── Information provided ──

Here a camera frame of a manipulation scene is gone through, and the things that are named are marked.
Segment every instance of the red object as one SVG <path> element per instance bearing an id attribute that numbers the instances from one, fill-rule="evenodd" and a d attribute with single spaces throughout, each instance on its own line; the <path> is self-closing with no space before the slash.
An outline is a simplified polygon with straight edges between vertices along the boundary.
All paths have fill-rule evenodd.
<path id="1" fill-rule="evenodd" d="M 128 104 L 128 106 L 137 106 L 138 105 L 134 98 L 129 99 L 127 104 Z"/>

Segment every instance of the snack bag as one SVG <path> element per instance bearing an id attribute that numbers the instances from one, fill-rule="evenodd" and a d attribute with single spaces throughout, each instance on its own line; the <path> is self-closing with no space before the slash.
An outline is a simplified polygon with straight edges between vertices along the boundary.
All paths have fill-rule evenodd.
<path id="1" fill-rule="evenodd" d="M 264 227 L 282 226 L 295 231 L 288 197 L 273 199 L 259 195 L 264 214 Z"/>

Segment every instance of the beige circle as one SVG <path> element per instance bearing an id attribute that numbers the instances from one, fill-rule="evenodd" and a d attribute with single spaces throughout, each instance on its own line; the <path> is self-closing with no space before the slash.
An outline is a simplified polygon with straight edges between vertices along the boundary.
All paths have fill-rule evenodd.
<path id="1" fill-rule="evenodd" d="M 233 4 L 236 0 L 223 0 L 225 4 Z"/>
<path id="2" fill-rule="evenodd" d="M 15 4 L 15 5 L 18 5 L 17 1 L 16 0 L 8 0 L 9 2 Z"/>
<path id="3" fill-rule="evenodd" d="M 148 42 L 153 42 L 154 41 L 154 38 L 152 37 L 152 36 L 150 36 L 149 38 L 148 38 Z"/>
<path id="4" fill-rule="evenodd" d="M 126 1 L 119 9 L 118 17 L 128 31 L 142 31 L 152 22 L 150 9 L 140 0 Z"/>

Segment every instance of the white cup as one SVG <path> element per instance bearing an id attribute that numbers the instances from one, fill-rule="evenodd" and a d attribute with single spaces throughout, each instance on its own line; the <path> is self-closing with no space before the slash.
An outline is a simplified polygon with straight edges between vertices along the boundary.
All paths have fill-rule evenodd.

───

> **Exercise details**: Every record listed above should be reproduced exactly.

> **The answer**:
Here a camera frame of a manipulation scene is gone through, and the things that are named are marked.
Segment every instance of the red object as one SVG <path> element per instance bearing an id attribute that numbers the instances from one, fill-rule="evenodd" and a d attribute with single spaces throughout, each instance on its own line; the <path> is self-closing with no space before the slash.
An outline is a simplified polygon with straight edges between vertices along the boundary.
All paths have fill-rule evenodd.
<path id="1" fill-rule="evenodd" d="M 128 104 L 128 106 L 137 106 L 138 105 L 134 98 L 129 99 L 127 104 Z"/>

Segment every instance of the snack bag as one SVG <path> element per instance bearing an id attribute that numbers the instances from one, fill-rule="evenodd" and a d attribute with single spaces throughout, each instance on its own line; the <path> is self-closing with no space before the slash.
An outline is a simplified polygon with straight edges between vertices along the boundary.
All paths have fill-rule evenodd.
<path id="1" fill-rule="evenodd" d="M 264 227 L 282 226 L 295 231 L 288 197 L 273 199 L 259 195 L 264 214 Z"/>

Segment every instance of the beige circle as one SVG <path> element per instance bearing an id attribute that numbers the instances from one, fill-rule="evenodd" and a d attribute with single spaces throughout, each instance on its own line; the <path> is self-closing with no space before the slash.
An outline is a simplified polygon with straight edges between vertices along the boundary.
All paths have fill-rule evenodd.
<path id="1" fill-rule="evenodd" d="M 233 4 L 236 0 L 223 0 L 225 4 Z"/>
<path id="2" fill-rule="evenodd" d="M 15 4 L 15 5 L 18 5 L 17 1 L 16 0 L 8 0 L 9 2 Z"/>
<path id="3" fill-rule="evenodd" d="M 148 42 L 153 42 L 154 41 L 154 38 L 152 37 L 152 36 L 150 36 L 149 38 L 148 38 Z"/>
<path id="4" fill-rule="evenodd" d="M 126 1 L 119 9 L 118 17 L 128 31 L 142 31 L 152 22 L 150 9 L 140 0 Z"/>

Segment every instance of the white cup as one SVG <path> element per instance bearing an id attribute that numbers the instances from one, fill-rule="evenodd" and a d attribute with single spaces throughout, each instance on its own line; the <path> is self-closing with no space before the slash.
An outline is a simplified polygon with straight edges between vertices along the boundary.
All paths have fill-rule evenodd.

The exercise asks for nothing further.